Assignment » Retype exactly the lines from the one containing "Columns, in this" through the last line of the records below, including both, and leave out any pictures.
══ Materials provided
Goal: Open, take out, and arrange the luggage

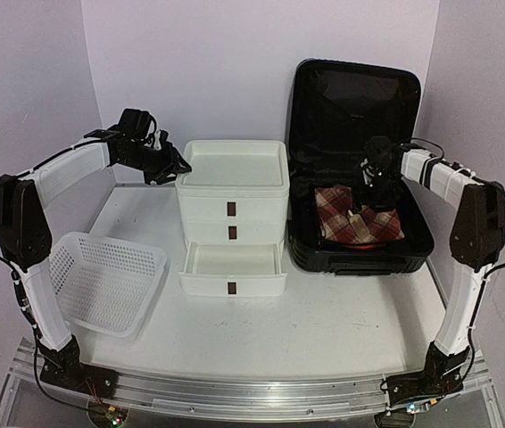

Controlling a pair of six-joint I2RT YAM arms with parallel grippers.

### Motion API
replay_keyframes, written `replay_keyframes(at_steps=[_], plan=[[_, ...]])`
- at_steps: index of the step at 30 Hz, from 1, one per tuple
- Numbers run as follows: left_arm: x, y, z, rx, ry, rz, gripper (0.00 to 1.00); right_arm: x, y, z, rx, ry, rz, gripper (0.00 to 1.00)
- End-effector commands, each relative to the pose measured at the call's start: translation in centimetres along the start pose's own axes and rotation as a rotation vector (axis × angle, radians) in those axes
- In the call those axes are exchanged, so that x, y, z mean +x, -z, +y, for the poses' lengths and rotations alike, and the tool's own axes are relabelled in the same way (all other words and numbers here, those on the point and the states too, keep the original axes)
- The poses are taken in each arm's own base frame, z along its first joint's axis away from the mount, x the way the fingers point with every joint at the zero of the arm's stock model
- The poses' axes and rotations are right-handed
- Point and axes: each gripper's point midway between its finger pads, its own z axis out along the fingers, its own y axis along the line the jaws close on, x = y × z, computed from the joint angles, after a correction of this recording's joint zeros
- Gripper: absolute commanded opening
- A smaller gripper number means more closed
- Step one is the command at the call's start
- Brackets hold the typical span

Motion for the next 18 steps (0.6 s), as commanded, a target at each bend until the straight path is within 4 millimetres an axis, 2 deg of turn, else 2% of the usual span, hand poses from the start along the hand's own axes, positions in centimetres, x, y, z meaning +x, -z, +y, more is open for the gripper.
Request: replay_keyframes(at_steps=[1,4,6,8,12,18], plan=[[5.1,-1.9,1.9,-0.026,0.128,0.201,0.29,0.2,-0.6,0.6,-0.017,0.084,0.065,0.66],[5.1,-1.9,2.0,-0.027,0.129,0.203,0.29,0.0,-2.3,0.4,0.005,0.122,0.086,0.63],[5.1,-1.9,2.0,-0.027,0.129,0.2,0.29,-0.1,-3.4,0.5,0.009,0.13,0.1,0.56],[5.0,-1.9,2.0,-0.029,0.128,0.199,0.29,-0.3,-4.2,0.5,0.015,0.138,0.11,0.52],[5.1,-2.0,2.1,-0.03,0.129,0.2,0.29,-0.4,-4.8,0.6,0.017,0.151,0.115,0.45],[5.0,-1.9,2.0,-0.027,0.128,0.2,0.29,0.0,-5.5,0.3,0.035,0.162,0.13,0.46]])
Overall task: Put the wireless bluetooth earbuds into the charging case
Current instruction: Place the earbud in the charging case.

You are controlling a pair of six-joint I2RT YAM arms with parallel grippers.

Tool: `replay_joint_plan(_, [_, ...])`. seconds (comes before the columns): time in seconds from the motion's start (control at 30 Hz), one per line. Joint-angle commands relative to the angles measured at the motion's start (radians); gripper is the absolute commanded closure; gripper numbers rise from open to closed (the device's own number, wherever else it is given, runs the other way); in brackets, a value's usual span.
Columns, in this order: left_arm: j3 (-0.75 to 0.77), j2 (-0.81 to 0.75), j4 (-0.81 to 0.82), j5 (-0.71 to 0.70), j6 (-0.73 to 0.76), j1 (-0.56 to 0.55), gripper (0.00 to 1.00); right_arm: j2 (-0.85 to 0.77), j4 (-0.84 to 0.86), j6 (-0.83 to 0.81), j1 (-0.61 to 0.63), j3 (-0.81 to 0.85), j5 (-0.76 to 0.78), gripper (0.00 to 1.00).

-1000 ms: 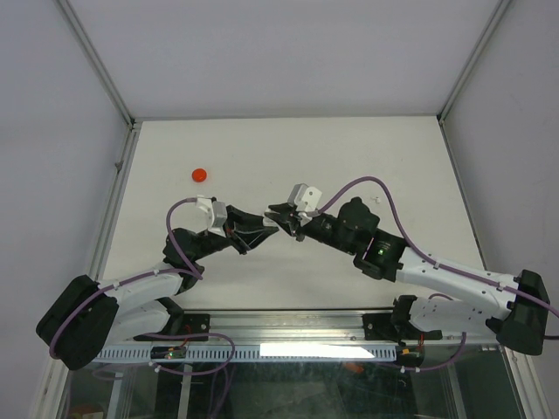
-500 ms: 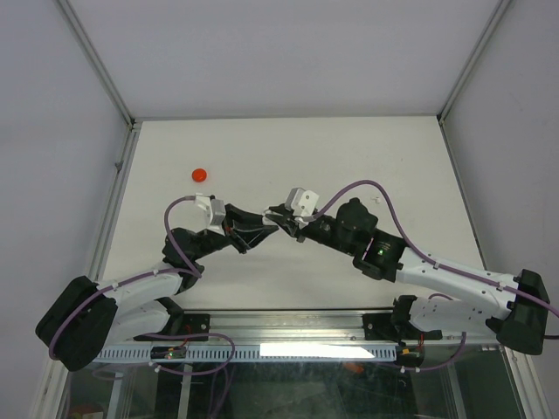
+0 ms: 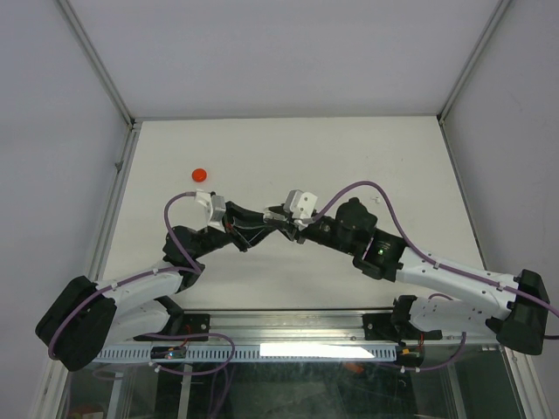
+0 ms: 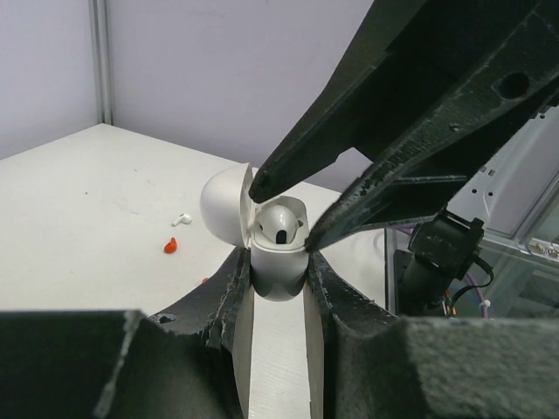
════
Task response »
Columns, in this order: left_arm: j3 (-0.75 to 0.77), j2 (-0.81 to 0.75), j4 (-0.81 to 0.82), j5 (-0.71 to 0.70), j6 (-0.73 to 0.76), j1 (-0.56 to 0.55), gripper (0.00 to 1.00); right_arm: j2 (-0.85 to 0.77), j4 (-0.84 to 0.86), j6 (-0.83 to 0.81), j1 (-0.61 to 0.63), j3 (-0.81 to 0.85), j5 (-0.76 to 0.78), gripper (0.00 to 1.00).

-1000 ms: 
-500 ms: 
+0 ms: 
+0 ms: 

No additional answer is expected.